Face aux journalistes, le porte-parole du comité, Bandé Karamoko, a retracé l’histoire de Vridi-Plage, anciennement appelé Campement TP. Selon lui, cette localité est occupée depuis les années 1940 par d’anciens agents des Travaux publics, dont les descendants continuent d’y vivre depuis plusieurs générations.

« Nous ne sommes pas des occupants de circonstance. Nos parents ont bâti ce quartier depuis les années 1940. Aujourd’hui, nous avons été privés de notre cadre de vie sans que nos droits ne soient respectés », a déclaré Bandé Karamoko.

Selon le comité, cette communauté historique a été brutalement déracinée après les opérations de démolition menées les 8 et 9 juin 2026.

Le porte-parole a expliqué qu’en décembre 2025, un nommé Ahobaut Vincent de Paul aurait transmis aux habitants, par voie électronique, une copie d’une décision de justice indiquant qu’une partie du quartier lui appartenait.

Quelques mois plus tard, précisément le 7 avril 2026, Dogbo Augustin, se présentant comme chef de terre, aurait adressé une mise en demeure aux occupants, leur demandant de quitter une superficie de 1 772 m² dans un délai de trois semaines avant le bornage du site.

Estimant cette procédure irrégulière, les habitants affirment avoir formé opposition, par l’intermédiaire d’un commissaire de justice, le 21 mai 2026.

« Nous avons utilisé toutes les voies légales à notre disposition. Malgré cela, nos démarches n’ont pas empêché la destruction de nos maisons », a soutenu Bandé Karamoko.

Selon le Comité de crise, après la diffusion d’une vidéo alertant sur un éventuel déguerpissement, plusieurs habitants auraient reçu des appels anonymes annonçant une évacuation imminente.

Le 8 juin 2026, la zone visée par la mise en demeure a été détruite, avant que l’ensemble de Vridi-Plage ne soit entièrement rasé le lendemain.
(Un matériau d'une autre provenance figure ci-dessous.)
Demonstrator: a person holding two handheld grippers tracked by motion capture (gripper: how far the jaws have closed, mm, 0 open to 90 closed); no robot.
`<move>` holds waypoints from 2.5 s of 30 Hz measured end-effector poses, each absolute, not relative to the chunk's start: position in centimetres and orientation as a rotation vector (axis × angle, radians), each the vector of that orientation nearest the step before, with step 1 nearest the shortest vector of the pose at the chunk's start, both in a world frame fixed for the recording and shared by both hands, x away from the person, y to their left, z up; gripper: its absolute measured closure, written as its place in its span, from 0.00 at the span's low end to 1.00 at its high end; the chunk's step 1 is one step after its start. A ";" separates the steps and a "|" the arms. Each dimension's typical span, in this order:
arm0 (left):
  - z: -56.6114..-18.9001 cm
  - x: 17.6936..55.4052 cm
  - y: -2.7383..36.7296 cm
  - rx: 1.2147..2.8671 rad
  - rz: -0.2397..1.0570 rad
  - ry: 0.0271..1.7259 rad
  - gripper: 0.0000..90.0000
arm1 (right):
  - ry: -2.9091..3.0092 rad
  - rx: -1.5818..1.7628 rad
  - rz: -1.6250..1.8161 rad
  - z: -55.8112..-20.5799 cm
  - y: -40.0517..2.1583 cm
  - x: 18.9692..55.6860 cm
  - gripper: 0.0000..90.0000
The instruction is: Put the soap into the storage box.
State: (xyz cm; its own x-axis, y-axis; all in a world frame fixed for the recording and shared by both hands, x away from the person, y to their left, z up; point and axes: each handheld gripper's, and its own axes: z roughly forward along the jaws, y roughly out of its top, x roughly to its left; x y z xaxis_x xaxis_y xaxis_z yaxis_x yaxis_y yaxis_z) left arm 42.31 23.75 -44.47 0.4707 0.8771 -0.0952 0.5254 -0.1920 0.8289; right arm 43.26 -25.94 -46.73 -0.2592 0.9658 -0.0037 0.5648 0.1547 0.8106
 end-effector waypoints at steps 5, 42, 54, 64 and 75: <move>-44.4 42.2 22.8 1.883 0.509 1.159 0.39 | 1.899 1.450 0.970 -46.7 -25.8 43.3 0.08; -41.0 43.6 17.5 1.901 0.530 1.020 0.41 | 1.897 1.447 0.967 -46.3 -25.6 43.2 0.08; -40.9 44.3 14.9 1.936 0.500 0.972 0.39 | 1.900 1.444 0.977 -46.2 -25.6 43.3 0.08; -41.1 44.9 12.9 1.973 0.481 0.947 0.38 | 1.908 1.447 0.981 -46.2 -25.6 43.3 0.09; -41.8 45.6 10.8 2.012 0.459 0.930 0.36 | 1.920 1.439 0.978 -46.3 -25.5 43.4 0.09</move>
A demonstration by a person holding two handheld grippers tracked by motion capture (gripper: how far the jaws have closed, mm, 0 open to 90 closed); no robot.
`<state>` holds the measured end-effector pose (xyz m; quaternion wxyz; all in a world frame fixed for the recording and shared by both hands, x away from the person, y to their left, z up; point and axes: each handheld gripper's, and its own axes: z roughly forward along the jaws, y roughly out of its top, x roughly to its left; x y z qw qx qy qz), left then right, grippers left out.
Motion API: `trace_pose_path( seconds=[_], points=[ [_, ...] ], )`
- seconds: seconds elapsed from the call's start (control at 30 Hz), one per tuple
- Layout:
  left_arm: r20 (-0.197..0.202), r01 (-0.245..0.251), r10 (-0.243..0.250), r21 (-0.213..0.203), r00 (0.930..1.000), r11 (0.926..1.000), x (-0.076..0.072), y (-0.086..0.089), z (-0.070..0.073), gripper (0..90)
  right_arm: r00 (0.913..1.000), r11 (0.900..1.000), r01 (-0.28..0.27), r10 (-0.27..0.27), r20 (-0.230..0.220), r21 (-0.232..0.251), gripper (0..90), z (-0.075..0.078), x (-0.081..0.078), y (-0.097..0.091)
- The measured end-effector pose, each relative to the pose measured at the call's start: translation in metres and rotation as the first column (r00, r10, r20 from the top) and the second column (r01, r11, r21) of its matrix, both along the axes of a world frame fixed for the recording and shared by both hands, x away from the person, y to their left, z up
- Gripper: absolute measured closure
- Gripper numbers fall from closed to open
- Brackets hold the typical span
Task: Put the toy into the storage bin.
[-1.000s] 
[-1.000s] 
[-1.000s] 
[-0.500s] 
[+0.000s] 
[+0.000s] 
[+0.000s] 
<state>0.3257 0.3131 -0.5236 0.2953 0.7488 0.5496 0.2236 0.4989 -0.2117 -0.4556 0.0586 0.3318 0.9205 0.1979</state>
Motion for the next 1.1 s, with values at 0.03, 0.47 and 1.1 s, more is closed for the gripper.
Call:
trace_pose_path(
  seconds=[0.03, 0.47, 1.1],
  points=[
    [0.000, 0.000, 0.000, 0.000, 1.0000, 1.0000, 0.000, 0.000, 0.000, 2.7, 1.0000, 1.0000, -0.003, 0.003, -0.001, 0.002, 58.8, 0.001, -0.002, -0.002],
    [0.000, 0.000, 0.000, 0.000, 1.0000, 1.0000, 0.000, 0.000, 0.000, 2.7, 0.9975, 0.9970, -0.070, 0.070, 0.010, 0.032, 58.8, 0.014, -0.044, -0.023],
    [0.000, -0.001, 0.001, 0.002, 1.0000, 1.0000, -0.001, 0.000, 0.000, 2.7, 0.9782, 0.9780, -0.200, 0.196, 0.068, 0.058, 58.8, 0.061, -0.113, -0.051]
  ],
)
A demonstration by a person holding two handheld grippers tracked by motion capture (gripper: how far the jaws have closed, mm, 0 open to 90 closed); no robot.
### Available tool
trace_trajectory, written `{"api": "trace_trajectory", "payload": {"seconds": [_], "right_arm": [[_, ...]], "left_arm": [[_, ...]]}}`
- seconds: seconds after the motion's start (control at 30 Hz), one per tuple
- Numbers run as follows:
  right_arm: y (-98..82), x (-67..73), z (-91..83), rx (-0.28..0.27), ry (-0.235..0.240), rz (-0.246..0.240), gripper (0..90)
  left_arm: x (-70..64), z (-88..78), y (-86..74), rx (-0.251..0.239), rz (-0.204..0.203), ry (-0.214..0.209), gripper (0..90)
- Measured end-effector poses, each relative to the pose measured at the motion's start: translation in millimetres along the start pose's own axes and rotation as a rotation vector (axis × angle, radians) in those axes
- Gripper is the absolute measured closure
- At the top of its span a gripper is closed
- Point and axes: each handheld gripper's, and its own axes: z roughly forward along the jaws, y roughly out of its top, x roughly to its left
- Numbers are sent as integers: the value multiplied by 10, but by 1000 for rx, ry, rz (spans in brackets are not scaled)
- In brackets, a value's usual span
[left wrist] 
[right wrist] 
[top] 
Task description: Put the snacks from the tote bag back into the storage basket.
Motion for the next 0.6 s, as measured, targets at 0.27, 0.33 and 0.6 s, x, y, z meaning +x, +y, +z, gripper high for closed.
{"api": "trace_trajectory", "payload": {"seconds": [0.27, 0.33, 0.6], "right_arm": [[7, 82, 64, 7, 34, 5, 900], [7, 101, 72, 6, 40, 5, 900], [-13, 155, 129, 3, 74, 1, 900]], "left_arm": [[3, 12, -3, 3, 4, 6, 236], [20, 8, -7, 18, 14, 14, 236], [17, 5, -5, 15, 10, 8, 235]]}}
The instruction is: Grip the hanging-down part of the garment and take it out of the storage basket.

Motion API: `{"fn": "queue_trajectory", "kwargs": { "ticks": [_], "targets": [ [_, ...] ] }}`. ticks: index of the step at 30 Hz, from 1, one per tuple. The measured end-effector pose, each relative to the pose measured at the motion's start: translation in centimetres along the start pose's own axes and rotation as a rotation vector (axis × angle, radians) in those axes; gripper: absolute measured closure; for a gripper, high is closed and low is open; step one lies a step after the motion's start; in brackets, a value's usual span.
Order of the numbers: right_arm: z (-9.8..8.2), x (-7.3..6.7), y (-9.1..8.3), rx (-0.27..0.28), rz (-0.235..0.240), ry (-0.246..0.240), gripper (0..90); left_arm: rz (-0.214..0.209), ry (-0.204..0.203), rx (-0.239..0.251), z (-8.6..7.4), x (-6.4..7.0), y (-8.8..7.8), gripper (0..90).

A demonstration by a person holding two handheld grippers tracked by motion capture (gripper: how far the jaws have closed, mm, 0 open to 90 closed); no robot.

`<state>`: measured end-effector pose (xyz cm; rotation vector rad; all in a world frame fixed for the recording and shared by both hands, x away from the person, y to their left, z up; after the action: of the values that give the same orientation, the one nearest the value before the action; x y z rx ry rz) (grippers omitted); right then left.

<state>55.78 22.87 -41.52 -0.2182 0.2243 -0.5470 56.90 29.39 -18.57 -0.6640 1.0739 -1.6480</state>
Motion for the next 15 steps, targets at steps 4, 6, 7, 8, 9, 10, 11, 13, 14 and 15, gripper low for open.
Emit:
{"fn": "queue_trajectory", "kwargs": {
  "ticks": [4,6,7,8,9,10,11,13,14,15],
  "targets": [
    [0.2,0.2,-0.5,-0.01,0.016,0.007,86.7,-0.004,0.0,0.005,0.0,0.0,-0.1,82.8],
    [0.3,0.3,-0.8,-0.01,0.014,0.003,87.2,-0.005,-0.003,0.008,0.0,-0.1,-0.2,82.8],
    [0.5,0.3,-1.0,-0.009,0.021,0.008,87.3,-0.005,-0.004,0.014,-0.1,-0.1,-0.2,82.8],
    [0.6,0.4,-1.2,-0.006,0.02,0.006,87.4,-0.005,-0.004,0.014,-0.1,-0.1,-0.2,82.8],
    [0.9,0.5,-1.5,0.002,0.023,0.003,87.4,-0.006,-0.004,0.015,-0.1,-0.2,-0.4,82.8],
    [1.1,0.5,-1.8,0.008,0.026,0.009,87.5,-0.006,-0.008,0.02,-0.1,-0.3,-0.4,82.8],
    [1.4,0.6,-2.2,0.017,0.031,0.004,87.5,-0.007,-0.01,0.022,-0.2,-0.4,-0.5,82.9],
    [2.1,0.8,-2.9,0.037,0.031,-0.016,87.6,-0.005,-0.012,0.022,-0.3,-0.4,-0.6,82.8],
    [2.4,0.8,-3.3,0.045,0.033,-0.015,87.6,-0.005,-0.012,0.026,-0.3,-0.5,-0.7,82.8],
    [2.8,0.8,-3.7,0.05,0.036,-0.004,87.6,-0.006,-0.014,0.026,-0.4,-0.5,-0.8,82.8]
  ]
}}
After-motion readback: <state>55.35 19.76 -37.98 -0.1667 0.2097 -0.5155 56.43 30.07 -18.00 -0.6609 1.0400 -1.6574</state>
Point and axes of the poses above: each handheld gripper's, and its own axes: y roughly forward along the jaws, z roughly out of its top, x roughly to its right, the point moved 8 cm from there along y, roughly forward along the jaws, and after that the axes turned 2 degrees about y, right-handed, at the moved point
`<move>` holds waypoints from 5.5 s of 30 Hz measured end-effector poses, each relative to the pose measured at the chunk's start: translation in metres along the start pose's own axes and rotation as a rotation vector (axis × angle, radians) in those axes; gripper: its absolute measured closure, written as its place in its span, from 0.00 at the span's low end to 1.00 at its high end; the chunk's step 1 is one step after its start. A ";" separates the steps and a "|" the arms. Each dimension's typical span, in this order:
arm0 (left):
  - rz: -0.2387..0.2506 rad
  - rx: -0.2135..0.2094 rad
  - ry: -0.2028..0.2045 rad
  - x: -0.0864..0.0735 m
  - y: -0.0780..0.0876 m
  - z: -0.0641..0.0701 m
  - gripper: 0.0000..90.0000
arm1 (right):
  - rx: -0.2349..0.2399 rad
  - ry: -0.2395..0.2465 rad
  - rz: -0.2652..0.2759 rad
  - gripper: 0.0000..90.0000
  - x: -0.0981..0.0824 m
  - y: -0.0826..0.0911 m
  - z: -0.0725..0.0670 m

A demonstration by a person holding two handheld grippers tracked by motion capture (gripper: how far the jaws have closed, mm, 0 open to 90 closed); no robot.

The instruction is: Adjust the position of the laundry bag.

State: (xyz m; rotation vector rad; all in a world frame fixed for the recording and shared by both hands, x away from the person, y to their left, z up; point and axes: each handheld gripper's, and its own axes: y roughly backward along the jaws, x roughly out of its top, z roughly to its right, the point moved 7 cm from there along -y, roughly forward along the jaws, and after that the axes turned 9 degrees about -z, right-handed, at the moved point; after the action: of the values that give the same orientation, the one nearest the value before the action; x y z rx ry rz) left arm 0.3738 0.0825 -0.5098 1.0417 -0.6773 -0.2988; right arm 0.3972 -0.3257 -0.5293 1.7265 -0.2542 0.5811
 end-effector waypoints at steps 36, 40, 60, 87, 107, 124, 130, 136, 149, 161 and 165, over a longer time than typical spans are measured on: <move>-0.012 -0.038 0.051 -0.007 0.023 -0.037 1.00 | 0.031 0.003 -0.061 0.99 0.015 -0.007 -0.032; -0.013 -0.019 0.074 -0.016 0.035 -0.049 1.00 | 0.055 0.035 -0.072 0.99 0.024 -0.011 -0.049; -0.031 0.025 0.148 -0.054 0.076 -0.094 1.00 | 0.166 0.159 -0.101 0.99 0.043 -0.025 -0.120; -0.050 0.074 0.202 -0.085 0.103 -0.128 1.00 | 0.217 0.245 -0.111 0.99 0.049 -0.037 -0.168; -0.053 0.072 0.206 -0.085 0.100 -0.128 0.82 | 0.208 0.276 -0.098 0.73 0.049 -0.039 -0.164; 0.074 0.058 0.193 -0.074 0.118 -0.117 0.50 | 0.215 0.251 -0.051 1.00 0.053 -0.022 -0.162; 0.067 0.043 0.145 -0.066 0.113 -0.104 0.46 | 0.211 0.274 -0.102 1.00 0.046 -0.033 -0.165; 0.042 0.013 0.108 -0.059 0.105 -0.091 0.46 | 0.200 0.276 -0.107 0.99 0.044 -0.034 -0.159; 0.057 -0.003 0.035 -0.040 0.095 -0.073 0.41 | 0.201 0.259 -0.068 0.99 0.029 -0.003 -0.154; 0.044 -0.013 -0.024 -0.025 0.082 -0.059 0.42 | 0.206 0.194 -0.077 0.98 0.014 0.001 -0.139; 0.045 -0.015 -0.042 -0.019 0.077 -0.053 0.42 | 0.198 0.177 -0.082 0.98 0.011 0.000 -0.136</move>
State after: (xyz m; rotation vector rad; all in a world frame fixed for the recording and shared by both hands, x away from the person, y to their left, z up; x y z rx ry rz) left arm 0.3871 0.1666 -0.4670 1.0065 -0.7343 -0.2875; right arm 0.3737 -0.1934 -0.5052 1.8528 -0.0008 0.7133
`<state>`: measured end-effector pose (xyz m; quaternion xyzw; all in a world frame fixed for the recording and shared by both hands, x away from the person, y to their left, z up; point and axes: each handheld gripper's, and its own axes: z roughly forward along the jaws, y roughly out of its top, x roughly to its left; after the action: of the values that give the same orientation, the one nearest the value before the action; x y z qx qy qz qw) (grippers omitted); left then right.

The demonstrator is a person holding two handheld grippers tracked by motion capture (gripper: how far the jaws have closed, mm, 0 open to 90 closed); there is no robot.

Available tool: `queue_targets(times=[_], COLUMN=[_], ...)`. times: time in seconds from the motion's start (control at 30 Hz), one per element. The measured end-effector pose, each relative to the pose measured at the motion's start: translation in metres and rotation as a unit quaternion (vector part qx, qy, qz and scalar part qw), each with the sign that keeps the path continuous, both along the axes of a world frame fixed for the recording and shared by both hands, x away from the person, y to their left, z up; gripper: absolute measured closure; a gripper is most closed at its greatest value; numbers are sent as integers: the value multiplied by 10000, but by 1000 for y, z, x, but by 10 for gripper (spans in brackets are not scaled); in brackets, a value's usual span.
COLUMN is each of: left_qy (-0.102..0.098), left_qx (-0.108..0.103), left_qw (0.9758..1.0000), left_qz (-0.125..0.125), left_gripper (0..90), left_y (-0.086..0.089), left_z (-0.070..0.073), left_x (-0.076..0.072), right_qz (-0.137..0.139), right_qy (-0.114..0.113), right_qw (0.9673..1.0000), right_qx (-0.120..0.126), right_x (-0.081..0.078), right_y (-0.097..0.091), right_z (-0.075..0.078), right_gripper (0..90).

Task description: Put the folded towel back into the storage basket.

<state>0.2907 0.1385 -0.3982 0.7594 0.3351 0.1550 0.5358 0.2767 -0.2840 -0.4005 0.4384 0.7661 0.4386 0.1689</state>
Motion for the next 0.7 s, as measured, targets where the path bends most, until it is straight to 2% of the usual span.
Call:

Le comité estime que cette opération présente de fortes similitudes avec le précédent déguerpissement de Koumassi Campement. Ses responsables disent également constater, depuis les démolitions, des mouvements de personnes aux « allures douteuses » sur le site, nourrissant leurs interrogations sur les motivations réelles de cette opération.

Déterminés à obtenir réparation, les responsables du comité indiquent avoir saisi le procureur de la République d’une plainte. Ils saluent l’ouverture d’une enquête par le parquet, qu’ils considèrent comme une étape importante vers la manifestation de la vérité.

« Nous faisons confiance à la justice. Nous souhaitons que toute la lumière soit faite, que les responsabilités soient situées et que les victimes retrouvent leurs droits », a insisté Bandé Karamoko.

Avant de clore la rencontre, le porte-parole a lancé un appel aux médias afin qu’ils continuent de relayer le combat des familles sinistrées, tout en réaffirmant leur volonté de poursuivre toutes les procédures légales pour obtenir justice.